◆ Requirement
Output each entry exactly as written.

(Records from a collection)
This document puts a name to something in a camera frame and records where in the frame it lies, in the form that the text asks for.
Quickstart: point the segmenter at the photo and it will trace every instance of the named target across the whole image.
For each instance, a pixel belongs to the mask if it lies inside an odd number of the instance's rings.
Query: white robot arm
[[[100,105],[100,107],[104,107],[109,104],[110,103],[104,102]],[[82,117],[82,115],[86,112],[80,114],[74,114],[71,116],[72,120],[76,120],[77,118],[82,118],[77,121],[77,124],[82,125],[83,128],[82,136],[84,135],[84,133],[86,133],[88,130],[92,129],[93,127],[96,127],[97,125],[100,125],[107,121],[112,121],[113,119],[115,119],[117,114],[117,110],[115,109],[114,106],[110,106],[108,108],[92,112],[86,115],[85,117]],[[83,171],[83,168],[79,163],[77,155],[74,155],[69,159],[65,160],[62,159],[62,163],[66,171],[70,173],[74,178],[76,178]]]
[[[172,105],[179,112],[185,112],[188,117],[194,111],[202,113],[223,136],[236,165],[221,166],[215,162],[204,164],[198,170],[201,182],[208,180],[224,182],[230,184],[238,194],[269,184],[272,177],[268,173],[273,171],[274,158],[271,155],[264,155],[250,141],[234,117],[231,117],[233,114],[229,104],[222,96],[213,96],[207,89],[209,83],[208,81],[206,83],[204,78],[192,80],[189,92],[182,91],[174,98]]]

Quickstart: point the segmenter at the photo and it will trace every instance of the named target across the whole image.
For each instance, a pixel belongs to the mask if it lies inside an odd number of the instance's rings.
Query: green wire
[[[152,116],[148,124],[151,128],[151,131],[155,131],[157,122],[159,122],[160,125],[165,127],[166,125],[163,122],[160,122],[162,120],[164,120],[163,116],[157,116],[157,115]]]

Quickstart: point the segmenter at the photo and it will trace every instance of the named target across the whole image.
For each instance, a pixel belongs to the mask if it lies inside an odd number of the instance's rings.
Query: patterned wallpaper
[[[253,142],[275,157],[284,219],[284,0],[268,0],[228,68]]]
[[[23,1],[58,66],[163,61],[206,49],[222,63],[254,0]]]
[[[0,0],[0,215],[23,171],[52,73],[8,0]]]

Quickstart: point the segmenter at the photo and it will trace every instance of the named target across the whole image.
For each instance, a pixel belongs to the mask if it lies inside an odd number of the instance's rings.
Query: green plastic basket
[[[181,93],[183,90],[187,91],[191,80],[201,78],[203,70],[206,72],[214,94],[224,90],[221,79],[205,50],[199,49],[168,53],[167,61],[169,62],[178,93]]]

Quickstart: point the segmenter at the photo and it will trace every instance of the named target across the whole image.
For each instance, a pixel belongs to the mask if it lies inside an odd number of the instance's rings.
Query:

◆ Task response
This document puts a name to something in a camera frame and records where in the frame it lies, in the form that the text asks for.
Quickstart: point the segmenter at the photo and it will trace every instance of the named target across the whole image.
For each instance, a pixel belongs to the mask if it lies inside an odd number of the instance's rings.
Query: white robot arm
[[[100,105],[100,107],[104,107],[109,104],[110,103],[104,102]],[[82,117],[82,115],[86,112],[80,114],[74,114],[71,116],[72,120],[76,120],[77,118],[82,118],[77,121],[77,124],[82,125],[83,128],[82,136],[84,135],[84,133],[86,133],[88,130],[92,129],[93,127],[96,127],[97,125],[100,125],[107,121],[112,121],[113,119],[115,119],[117,114],[117,110],[115,109],[114,106],[110,106],[108,108],[92,112],[86,115],[85,117]],[[83,171],[83,168],[79,163],[77,155],[74,155],[69,159],[65,160],[62,159],[62,163],[66,171],[70,173],[74,178],[76,178]]]
[[[172,105],[179,112],[185,112],[188,117],[194,111],[202,113],[223,136],[236,165],[221,166],[215,162],[204,164],[198,170],[201,182],[208,180],[224,182],[230,184],[238,194],[269,184],[272,177],[268,173],[273,171],[274,158],[271,155],[264,155],[250,141],[234,117],[231,117],[233,114],[229,104],[222,96],[213,96],[207,89],[209,83],[208,81],[206,83],[204,78],[192,80],[189,92],[182,91],[174,98]]]

Quickstart: point the segmenter at the photo and it will trace every instance of the named target across the whole image.
For each instance, a pixel belongs to the mask if it lies inside an odd number of the instance's rings.
Query: green wire
[[[152,116],[148,124],[151,128],[151,131],[155,131],[157,122],[159,122],[160,125],[165,127],[166,125],[163,122],[160,122],[162,120],[164,120],[163,116],[157,116],[157,115]]]

Quickstart: point the segmenter at the photo and it will trace every instance of the named target across the whole image.
For each instance, a pixel belongs to the mask if it lies inside an odd number of the instance's rings.
Query: patterned wallpaper
[[[253,142],[275,157],[284,219],[284,0],[268,0],[228,68]]]
[[[23,1],[58,66],[163,61],[206,49],[222,63],[254,0]]]
[[[0,0],[0,215],[23,171],[52,73],[8,0]]]

Quickstart: point the segmenter at the photo and it will trace every instance of the named target across the whole image.
For each instance, a pixel belongs to the mask if it lies inside an odd number of the instance's rings.
Query: green plastic basket
[[[181,93],[183,90],[187,91],[191,80],[201,78],[203,70],[206,72],[214,94],[224,90],[221,79],[205,50],[199,49],[168,53],[167,61],[169,62],[178,93]]]

Quickstart: point the segmenter at the photo and it will trace every instance of the named target across the whole image.
For each instance, a pixel belongs to the mask if it lies inside an odd number of the instance's rings.
Query:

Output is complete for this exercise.